What the task asks -> Since the records include pictures, leave those out while you reproduce exactly and only the lines from the one containing "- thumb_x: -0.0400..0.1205" through the one containing "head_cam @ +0", inclusive.

[The records Boundary: Start]

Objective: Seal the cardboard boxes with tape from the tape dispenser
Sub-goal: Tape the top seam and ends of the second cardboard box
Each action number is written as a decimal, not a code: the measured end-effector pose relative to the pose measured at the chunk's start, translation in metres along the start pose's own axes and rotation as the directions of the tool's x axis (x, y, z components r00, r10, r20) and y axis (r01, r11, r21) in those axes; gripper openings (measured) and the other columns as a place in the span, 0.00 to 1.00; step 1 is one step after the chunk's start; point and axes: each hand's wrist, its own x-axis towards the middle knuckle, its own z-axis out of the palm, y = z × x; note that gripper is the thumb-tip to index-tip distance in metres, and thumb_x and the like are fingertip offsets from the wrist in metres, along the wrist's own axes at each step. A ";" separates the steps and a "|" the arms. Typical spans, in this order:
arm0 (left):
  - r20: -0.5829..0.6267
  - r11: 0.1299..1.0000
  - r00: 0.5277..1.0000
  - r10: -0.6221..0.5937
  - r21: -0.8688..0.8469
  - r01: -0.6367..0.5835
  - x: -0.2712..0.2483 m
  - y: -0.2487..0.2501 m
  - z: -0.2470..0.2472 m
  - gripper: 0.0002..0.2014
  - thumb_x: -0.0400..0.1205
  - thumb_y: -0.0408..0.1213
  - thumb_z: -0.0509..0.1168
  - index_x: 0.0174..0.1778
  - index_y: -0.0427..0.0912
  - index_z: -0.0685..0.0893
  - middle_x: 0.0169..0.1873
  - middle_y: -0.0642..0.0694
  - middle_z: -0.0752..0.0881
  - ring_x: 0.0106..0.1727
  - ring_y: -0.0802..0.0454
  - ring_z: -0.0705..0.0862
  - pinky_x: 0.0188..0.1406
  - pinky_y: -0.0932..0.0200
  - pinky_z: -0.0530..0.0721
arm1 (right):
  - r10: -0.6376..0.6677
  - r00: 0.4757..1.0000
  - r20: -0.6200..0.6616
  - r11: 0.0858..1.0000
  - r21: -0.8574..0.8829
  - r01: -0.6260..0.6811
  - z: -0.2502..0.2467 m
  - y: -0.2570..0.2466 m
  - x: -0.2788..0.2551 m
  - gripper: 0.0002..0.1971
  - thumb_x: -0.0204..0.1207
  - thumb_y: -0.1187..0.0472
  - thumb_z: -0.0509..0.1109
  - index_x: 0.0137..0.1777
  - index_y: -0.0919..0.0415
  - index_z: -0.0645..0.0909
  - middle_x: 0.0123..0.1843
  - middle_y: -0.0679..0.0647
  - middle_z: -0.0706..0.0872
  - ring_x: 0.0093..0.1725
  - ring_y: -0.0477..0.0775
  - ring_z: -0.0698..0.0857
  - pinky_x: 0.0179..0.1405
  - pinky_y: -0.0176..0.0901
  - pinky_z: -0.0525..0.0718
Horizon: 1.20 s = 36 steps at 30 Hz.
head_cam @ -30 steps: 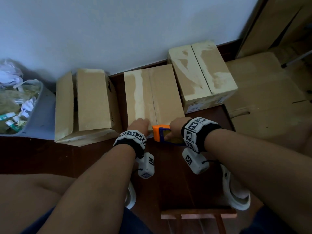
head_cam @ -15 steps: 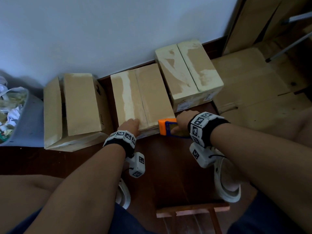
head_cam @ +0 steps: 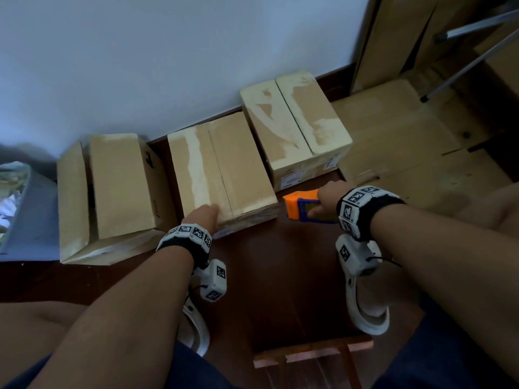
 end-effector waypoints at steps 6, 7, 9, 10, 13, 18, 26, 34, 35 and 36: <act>-0.001 1.000 1.000 0.008 0.011 -0.008 0.001 0.001 0.000 0.12 0.80 0.35 0.66 0.58 0.40 0.75 0.54 0.40 0.80 0.53 0.42 0.82 0.50 0.51 0.80 | -0.022 1.000 0.002 0.999 0.046 0.022 0.000 0.005 0.009 0.29 0.74 0.32 0.65 0.47 0.61 0.83 0.37 0.55 0.83 0.33 0.55 0.82 0.35 0.45 0.82; -0.002 1.000 1.000 0.007 0.012 -0.007 0.000 0.001 0.000 0.12 0.80 0.34 0.66 0.58 0.40 0.75 0.54 0.40 0.80 0.53 0.41 0.82 0.50 0.51 0.80 | -0.024 1.000 -0.001 0.998 0.054 0.024 0.000 0.007 0.009 0.29 0.74 0.32 0.66 0.48 0.62 0.83 0.37 0.56 0.83 0.32 0.55 0.81 0.34 0.44 0.82; -0.002 1.000 1.000 -0.002 0.010 0.002 0.001 0.001 -0.002 0.12 0.80 0.33 0.65 0.58 0.40 0.75 0.54 0.40 0.80 0.53 0.42 0.82 0.50 0.51 0.80 | -0.022 1.000 -0.002 0.998 0.059 0.022 0.001 0.010 0.008 0.30 0.74 0.32 0.66 0.48 0.62 0.83 0.37 0.56 0.83 0.32 0.55 0.81 0.33 0.44 0.80; 0.002 1.000 1.000 -0.008 0.011 0.008 0.001 0.002 -0.002 0.12 0.80 0.33 0.65 0.59 0.40 0.75 0.54 0.40 0.80 0.54 0.41 0.82 0.50 0.51 0.80 | -0.023 1.000 -0.002 0.998 0.054 0.023 0.002 0.011 0.007 0.29 0.74 0.32 0.66 0.47 0.62 0.83 0.36 0.56 0.83 0.32 0.55 0.80 0.32 0.44 0.80; 0.029 1.000 0.999 -0.022 0.016 0.022 0.003 0.003 -0.004 0.15 0.80 0.35 0.67 0.62 0.40 0.75 0.56 0.38 0.81 0.57 0.40 0.81 0.52 0.51 0.79 | -0.026 1.000 0.001 0.998 0.051 0.026 0.009 0.011 0.006 0.29 0.74 0.32 0.65 0.48 0.62 0.83 0.37 0.56 0.83 0.33 0.56 0.82 0.34 0.45 0.81; 0.029 0.999 0.999 -0.030 0.014 0.029 0.005 0.004 -0.003 0.17 0.80 0.35 0.68 0.63 0.40 0.75 0.57 0.38 0.81 0.57 0.41 0.82 0.53 0.52 0.79 | -0.037 0.999 -0.020 0.997 0.060 0.038 0.016 0.016 0.008 0.28 0.74 0.32 0.66 0.47 0.60 0.82 0.38 0.56 0.83 0.35 0.57 0.82 0.34 0.45 0.82; 0.052 0.999 0.998 -0.038 0.032 0.036 0.005 0.003 -0.006 0.17 0.79 0.36 0.68 0.63 0.41 0.75 0.56 0.39 0.81 0.56 0.40 0.82 0.53 0.50 0.81 | -0.077 0.996 -0.038 0.992 0.094 0.081 0.016 0.025 0.006 0.27 0.76 0.33 0.63 0.45 0.61 0.78 0.35 0.56 0.78 0.30 0.55 0.77 0.31 0.46 0.78; 0.051 0.997 0.998 -0.034 0.070 0.030 0.006 0.004 -0.005 0.12 0.80 0.34 0.66 0.58 0.40 0.75 0.53 0.39 0.81 0.52 0.41 0.82 0.47 0.53 0.80 | -0.084 0.989 -0.124 0.987 0.130 0.100 0.025 0.029 0.010 0.24 0.75 0.35 0.67 0.46 0.59 0.81 0.41 0.56 0.84 0.37 0.56 0.84 0.41 0.50 0.87; 0.051 0.997 0.998 -0.033 0.069 0.029 0.007 0.004 -0.005 0.12 0.80 0.34 0.66 0.57 0.40 0.75 0.52 0.40 0.81 0.51 0.42 0.82 0.46 0.53 0.80 | -0.084 0.986 -0.145 0.987 0.120 0.102 0.025 0.029 0.010 0.23 0.75 0.36 0.67 0.46 0.58 0.81 0.40 0.56 0.83 0.38 0.56 0.84 0.42 0.50 0.87; 0.049 0.997 0.998 -0.032 0.067 0.029 0.007 0.004 -0.005 0.11 0.80 0.34 0.66 0.56 0.40 0.75 0.52 0.40 0.81 0.51 0.42 0.82 0.45 0.53 0.80 | -0.082 0.984 -0.157 0.991 0.096 0.098 0.024 0.029 0.009 0.23 0.75 0.36 0.67 0.46 0.58 0.80 0.40 0.55 0.82 0.38 0.55 0.83 0.41 0.49 0.86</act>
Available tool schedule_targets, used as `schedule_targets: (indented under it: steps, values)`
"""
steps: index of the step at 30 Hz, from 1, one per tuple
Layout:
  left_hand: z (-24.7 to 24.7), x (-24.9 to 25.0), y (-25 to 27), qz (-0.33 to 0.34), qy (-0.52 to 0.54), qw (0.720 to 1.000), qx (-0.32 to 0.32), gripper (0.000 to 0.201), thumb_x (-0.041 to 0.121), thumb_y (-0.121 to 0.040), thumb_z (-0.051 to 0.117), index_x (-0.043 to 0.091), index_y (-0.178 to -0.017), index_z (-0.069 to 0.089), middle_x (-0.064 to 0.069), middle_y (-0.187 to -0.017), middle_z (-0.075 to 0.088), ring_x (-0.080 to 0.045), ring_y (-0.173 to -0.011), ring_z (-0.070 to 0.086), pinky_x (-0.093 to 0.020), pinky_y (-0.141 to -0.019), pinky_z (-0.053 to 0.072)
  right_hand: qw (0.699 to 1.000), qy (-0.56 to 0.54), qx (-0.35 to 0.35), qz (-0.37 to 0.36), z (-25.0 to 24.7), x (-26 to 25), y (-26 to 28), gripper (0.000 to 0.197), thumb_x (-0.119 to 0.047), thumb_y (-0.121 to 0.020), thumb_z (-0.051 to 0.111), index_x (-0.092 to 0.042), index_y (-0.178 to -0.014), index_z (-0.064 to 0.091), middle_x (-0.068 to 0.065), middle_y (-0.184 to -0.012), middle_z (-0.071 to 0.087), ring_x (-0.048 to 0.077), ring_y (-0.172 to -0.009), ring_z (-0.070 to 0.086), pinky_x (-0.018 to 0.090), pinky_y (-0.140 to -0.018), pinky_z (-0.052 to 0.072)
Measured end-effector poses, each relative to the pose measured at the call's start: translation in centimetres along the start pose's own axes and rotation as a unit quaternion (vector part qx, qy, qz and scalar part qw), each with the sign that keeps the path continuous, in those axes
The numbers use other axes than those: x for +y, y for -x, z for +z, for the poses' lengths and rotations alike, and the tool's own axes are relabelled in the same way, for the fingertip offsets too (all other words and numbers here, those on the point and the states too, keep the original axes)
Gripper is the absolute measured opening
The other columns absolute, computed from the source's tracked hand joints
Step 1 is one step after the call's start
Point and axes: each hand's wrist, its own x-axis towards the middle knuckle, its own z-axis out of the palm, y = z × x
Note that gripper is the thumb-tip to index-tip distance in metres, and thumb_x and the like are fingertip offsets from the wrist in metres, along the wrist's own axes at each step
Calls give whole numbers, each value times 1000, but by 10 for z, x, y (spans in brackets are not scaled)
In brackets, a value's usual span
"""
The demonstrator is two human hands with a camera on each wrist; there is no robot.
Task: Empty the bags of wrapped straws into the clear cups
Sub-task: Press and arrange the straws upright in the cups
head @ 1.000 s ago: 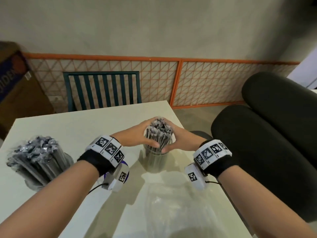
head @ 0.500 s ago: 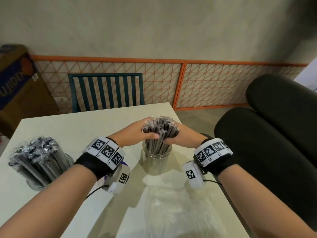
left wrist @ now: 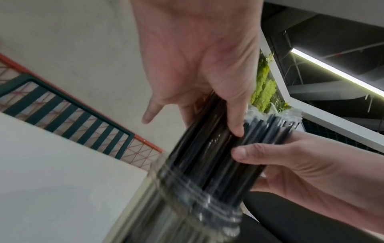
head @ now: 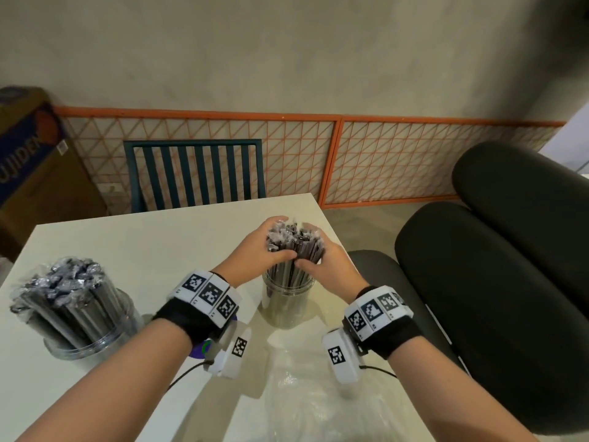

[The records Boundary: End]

Exercise result ->
  - thumb_x: -0.0400..0.1205
  - thumb_y: -0.0408..0.1213
  - thumb_z: -0.0509..0.1168
  - index_x: 0.0174..0.1778
  - index_y: -0.0427..0.0912
  - index_z: -0.0685..0.0893
  - middle_x: 0.0169..0.1873
  - middle_y: -0.0642..0.0694
  - middle_z: -0.0752..0.0881
  - ring_x: 0.0106..0.1727
  - ring_y: -0.0802..0.0454
  - ring_z: -0.0705..0.0862
  - pinky_x: 0.0188..0.1406
  - pinky_y: -0.0932..0.0200
  - pinky_z: -0.0530..0.0721
arm1 (right):
  - r10: -0.6376..0.6677
  - r00: 0.4757..1.0000
  - r20: -0.6200..0.6616
  - r11: 0.0858..1.0000
  - r21: -0.8574..0.8829
  - r01: -0.6260..0.6811
  - z: -0.2502..0.2467 m
  - y: -0.2570..0.2466 m
  - x: -0.2788..0.2551 m
  - gripper: 0.0002..0.1971
  - thumb_x: -0.0204..0.1207
  - thumb_y: -0.1187..0.0472
  - thumb_z: -0.0509..0.1109
  - index_x: 0.0137..0.1777
  - index_y: -0.0919..0.0415
  - index_z: -0.0645..0.0909
  - middle_x: 0.0123..0.1843
  - middle_y: -0.0679..0.0647
  - middle_z: -0.0706..0.0872
  - ring_x: 0.0093..0.1725
  - ring_y: -0.0477..0.0775
  - ring_z: -0.0698..0.0857
  - pinky_x: 0.0179..0.1405
  - pinky_y: -0.0176..0.0901
  - pinky_z: -0.0525..0.0718
Horizon: 1.20 s = 36 steps at 30 Hz.
head_cam @ -30 steps: 
head_cam @ -15 steps: 
head_cam @ +0 steps: 

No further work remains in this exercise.